雨が降ると焚き火が消化されてしまい、楽しめなくなることがあります。
雨の日でも焚き火を楽しむ場合、有効なのはタープの活用です。

タープの下であれば雨でも焚き火が出来ます。注意するのは火力とタープの延焼で、設置しているタープの高さにもよりますが、炎や火の粉でタープに穴が空き、最悪の場合燃えてしまうことがあるので、火力や火の粉には気をつけて楽しみます。

焚き火のコツ②:風向き

渓谷沿いでは風向きに注意してテントを設営する

焚き火で発生する煙は、風向きによってはテントに直接当たって居心地が悪くなります。野営地の風向きを考慮して焚き火をすると、焚き火が楽に、そして快適になります。

風向きに対して平行にテントを設営しておけば煙が当たりづらくなるので、テント設営時は事前に焚き火の位置を決めておくのが良いです。

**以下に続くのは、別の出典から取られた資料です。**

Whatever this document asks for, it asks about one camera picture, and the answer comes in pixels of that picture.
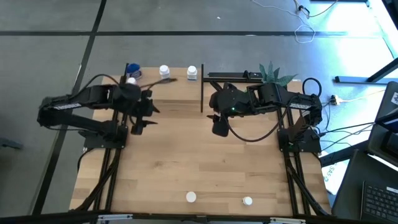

また、風が当たりやすいと火の粉も飛びやすくなり、上述のタープやテントの延焼にもつながるので、風が強すぎる際は注意しておきます。

焚き火のコツ③:焚き火の形状

ロングファイヤー型は利用する場面が多い

今回ご紹介したのは「ロングファイヤー型」という、薪を平行に並べて行う焚き火で、派手な炎こそ上がりませんが、燃焼が長時間続き、特に調理に適した焚き火です。

この他にも、キャンプファイヤーで使われる「井桁型」、語らいや演出に向いた「ティピー型」など、薪を組む形状で用途や楽しみ方に応じた焚き火が楽しめます。

まとめ

焚き火は自然と一体になり、仲間との語らいや自分だけの時間を過ごしたり、原始的な生活を経験するなど、楽しみに満ちた体験です。

自然の火を扱うので注意は勿論必要ですが、その扱いを知り焚き火を1度体験すれば、キャンプの醍醐味と自然に身を置くことの楽しさを感じることが出来ます。

ぜひ焚き火に挑戦して、アウトドアを存分に満喫してくださいね。